We were excited to see one Italian design doyenne relaunching her brand this year in Milan (Gabriella Crespi), but we didn’t realize that a second was hot on her heels — Nanda Vigo, who’s 79 years old, got her start in ’60s Milan in association with the German art group Zero, and is still working today (she’ll be launching a futuristic light-up podium in Basel next week). It all came together for us when we read this fantastic mini history lesson on Vigo posted earlier this week on Core77, part of its equally fantastic Designing Women series. Don’t head to brunch today without reading it.Remember our pop-up shop at Space 15 Twenty in LA earlier this year? The LA gallery and creative studio Fruitmilk just opened their own in the same space, on view through July 5, and to mark the occasion the Urban Outfitters blog did a nice little studio visit with the duo. Read it right here.Not much to say about this penthouse renovation in a 1960s Antwerp building by De Meester Vliegen Architecten, posted on Dezeen this week, except: holy shit. It’s basically an office space with an apartment hidden inside a big wood-veneered block, and a huge chunk of marble hanging from the ceiling in order to obscure the view of its entrance. More must-see photos here.
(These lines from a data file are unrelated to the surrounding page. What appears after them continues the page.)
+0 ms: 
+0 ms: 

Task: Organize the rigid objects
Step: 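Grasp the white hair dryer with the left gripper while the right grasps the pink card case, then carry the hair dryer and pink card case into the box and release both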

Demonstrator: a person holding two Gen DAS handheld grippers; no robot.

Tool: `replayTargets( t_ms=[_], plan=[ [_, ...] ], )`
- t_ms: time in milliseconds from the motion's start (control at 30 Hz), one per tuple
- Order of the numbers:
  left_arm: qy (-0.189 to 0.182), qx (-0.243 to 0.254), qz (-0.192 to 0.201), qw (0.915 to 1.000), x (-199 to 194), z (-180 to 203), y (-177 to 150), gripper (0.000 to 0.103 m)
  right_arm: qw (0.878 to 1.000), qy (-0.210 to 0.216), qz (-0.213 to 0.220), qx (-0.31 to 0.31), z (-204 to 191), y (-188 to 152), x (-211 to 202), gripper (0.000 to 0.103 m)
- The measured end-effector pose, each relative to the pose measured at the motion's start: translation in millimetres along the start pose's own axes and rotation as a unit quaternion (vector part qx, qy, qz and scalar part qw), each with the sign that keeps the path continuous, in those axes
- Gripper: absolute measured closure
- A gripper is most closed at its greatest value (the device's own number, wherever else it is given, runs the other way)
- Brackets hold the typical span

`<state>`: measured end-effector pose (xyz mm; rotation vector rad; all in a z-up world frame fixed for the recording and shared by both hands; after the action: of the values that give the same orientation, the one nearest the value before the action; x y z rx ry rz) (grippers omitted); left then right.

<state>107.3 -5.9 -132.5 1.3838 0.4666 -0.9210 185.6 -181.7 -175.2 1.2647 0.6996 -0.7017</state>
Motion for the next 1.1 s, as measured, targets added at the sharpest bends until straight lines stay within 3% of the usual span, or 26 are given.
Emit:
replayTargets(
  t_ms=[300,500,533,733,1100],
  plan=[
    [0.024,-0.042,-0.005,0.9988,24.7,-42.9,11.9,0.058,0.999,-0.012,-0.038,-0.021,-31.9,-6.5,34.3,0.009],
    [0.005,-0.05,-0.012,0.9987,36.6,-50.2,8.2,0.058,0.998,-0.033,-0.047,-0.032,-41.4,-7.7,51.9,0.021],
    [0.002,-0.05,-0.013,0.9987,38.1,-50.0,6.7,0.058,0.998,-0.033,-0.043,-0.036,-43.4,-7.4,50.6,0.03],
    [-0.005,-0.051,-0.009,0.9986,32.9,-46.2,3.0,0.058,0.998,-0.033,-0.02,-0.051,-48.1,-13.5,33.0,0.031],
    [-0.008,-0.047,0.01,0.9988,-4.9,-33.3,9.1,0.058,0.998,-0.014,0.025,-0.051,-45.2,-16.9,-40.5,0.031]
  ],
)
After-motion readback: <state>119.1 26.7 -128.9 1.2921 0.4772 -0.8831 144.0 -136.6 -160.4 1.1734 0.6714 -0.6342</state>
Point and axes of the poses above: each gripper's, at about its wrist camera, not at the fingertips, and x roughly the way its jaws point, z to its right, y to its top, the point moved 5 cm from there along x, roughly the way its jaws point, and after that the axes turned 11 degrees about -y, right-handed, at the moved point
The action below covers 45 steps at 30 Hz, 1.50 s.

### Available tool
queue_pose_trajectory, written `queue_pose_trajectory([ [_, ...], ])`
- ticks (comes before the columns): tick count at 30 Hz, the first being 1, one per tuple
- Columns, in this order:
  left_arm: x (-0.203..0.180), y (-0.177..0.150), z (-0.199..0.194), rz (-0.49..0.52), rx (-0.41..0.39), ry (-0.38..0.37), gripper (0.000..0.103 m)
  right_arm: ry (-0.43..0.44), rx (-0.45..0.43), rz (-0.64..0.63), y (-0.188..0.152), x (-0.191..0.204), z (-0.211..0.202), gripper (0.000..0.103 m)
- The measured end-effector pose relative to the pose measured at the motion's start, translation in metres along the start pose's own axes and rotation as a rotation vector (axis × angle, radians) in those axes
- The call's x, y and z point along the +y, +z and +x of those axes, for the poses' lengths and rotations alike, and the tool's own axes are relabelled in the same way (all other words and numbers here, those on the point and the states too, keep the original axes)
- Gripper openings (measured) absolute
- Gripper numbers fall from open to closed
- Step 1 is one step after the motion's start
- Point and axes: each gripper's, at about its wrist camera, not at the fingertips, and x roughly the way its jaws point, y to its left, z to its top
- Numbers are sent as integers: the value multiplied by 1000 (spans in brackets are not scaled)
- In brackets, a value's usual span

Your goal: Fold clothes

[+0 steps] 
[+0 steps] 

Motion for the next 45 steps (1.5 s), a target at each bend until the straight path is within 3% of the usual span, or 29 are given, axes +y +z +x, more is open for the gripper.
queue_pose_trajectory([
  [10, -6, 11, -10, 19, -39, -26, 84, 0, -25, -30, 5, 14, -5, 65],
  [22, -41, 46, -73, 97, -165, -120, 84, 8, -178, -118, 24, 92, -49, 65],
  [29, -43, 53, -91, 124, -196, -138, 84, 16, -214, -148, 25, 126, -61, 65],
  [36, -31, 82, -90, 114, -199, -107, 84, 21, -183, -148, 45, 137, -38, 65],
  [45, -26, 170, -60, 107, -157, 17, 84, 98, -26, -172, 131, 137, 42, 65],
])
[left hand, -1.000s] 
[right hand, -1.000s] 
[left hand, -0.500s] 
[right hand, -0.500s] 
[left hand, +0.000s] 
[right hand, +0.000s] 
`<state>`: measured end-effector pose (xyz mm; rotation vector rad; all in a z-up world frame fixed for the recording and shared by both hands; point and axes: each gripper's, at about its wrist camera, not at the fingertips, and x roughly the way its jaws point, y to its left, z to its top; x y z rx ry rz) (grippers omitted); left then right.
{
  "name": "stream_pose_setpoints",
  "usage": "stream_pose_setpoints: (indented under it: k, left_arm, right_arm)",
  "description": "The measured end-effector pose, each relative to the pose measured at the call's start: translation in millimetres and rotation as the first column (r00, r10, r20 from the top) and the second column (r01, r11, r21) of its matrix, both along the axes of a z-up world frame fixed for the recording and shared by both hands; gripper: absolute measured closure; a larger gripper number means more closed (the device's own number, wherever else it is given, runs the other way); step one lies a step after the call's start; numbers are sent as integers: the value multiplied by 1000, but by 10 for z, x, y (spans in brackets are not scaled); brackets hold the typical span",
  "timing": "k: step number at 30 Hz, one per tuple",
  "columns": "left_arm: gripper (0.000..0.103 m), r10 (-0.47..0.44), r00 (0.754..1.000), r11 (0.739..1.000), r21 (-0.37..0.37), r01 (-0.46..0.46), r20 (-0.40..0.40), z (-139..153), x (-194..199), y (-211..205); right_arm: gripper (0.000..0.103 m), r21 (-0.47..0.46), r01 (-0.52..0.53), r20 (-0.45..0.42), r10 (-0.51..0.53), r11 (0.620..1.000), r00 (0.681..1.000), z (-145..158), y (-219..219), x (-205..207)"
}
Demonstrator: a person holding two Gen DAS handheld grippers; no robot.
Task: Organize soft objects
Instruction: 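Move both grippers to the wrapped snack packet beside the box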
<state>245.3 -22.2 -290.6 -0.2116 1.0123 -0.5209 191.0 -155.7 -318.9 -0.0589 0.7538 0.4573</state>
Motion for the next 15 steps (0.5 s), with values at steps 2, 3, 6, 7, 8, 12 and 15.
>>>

Trendland introduced us to the innovative project 36 Days of Type, which was a kind of open call for designers and illustrators to design an alphabet (plus the first 10 numbers) and post a letter/number each day of April and May on Instagram. The blog highlighted the work of Daniel Aristizabal — whose 4 is pictured above — but there are more than 65,000 contributions posted under the project’s hashtag, which is currently blowing our minds.
Lovely solo sculpture show by Melbourne-based artist Michael Staniak at Steve Turner gallery in LA starting today; the piece above looks classic enough, but the show in fact mixes traditional processes with new, digital ones. From the release: “The paintings fuse the artist’s hand-drawn gestural marks that are cast in plaster with Internet-sourced, digitally created backgrounds of stone. The sculptures were made using the traditional technique of bronze casting along with contemporary 3-D scanning and machine routing processes.” Solid State is up through July 11.
We’ve been so riveted by the annual design exhibition series New York’s Swiss Institute launched this past fall — our friend and PIN-UP editor Felix Burrichter has curated the second edition, which opens in September — we almost forgot that the institute also hosts art exhibitions, too, like this polka-dotted installation by Niele Toroni that demonstrates “his practice of ‘Travail-Peinture,’ in which the working method of applying paint in imprints of regular intervals delineates what is put on view.”We featured the work of Spanish sculptor / jewelry designer Marc Monzó last year, but Blank, his new series of pieces made from untreated, industrially produced gold sheets may be our favorite yet. They’re on view starting this week at Klimt02 Gallery in Barcelona.